# KrylovKit convergence

Hello,

I have just started learning Julia, and I am attempting to use it to solve a one-dimensional eigenvalue problem in my field, plasma physics (specifically, the tearing mode, if anyone is interested). The problem involves a very thin boundary layer around the center of the domain, which might be the source of the difficulties I’m having.

Since I’m only interested in the growing mode, i.e. the eigenvalue of the problem with the largest real part, after looking around I thought to use KrylovKit to do this.

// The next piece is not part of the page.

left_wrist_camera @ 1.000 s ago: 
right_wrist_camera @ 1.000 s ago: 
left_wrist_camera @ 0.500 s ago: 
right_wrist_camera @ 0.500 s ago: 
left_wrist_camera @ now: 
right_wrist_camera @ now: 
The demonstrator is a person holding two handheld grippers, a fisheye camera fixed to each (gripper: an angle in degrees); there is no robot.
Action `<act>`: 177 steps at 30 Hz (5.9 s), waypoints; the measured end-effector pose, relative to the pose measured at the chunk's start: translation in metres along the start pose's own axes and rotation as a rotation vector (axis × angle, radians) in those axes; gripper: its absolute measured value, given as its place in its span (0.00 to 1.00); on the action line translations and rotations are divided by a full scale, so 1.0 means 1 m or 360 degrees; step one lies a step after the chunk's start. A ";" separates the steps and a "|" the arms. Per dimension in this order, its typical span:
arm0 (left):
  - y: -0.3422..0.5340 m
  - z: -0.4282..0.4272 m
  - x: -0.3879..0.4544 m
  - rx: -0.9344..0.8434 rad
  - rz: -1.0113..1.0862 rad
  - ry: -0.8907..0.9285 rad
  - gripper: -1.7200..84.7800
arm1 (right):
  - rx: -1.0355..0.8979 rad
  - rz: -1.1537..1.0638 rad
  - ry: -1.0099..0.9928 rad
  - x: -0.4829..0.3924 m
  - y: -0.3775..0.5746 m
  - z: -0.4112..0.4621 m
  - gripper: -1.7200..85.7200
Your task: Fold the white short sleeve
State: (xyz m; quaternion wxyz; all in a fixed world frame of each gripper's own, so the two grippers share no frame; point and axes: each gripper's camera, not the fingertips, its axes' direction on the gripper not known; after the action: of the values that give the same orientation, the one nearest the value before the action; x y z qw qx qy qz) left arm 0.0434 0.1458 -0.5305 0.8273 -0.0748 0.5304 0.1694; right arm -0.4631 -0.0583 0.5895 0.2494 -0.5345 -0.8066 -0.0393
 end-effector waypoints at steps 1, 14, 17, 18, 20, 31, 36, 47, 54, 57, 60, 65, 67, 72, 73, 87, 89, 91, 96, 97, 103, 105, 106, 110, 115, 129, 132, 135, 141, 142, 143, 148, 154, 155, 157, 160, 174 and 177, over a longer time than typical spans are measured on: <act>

However, it seems to have quite a bit of trouble converging, even when my resolution is sufficient to get a good solution using brute force (just using Julia’s eigen()). Here is my code:

f(x)=tanh(x)
ddf(x)=-2*tanh(x)*(sech(x))^2

function vargrid(dxmin,xlim,eps)
if eps > 0.0
n = convert(Int64,floor(log(xlim*eps/dxmin+1)/log((1+eps))))+1
else
n = convert(Int64,xlim/dxmin)+1
end

dxmax = dxmin*(1+eps)^n
x=zeros(2*n-1)
dx=zeros(2*n)
dx[n+1]=dxmin
dx[n]=dxmin
for i in (n+1):2*n-1
dx[i+1]=dx[i]*(1+eps)
x[i]=x[i-1]+dx[i]
end
for i in n-1:-1:1
dx[i]=dx[2*n+1-i]
x[i]=-x[2*n-i]
end

return x,dx
end

function tearingVG(S,K,ar,dxmin,xlim,eps)

x,dx=vargrid(dxmin,xlim,eps)

N=length(x)
DD=zeros(N,N)
for i in 1:N, j in 1:N
i-j==0 && ( DD[i,j] = -2.0*(1.0+dx[i+1]/dx[i])/(dx[i+1]^2+dx[i]*dx[i+1]) )
(i-j)==-1 && ( DD[i,j] = 2.0/(dx[i+1]^2+dx[i]*dx[i+1]) )
(i-j)==1 && ( DD[i,j] = 2.0*(dx[i+1]/dx[i])/(dx[i+1]^2+dx[i]*dx[i+1]) )
end

DD[1,1]=DD[1,1]+2.0*((dx/dx)/(1+K*dx))/(dx^2+dx*dx)
DD[N,N]=DD[N,N]+2.0/(1+K*dx[N+1])/(dx[N+1]^2+dx[N]*dx[N+1])

L=DD-I*K^2
A=zeros(2*N,2*N)
B=zeros(2*N,2*N)
A=complex(A)
B=complex(B)
B[1:N,1:N]=1.0*I(N)
B[N+1:end,N+1:end]=L
A[1:N,1:N]=L/S - im*ar*diagm(f.(x))*K
A[1:N,N+1:end]=im*diagm(f.(x))*K
A[N+1:end,1:N]=im*diagm(f.(x))*K*L-im*diagm(ddf.(x))*K
A[N+1:end,N+1:end]=-im*ar*diagm(f.(x))*K*L+im*ar*diagm(ddf.(x))*K

return eigen(A,B)

end

function tearing_KrylovKit(S,K,ar,dxmin,xlim,eps)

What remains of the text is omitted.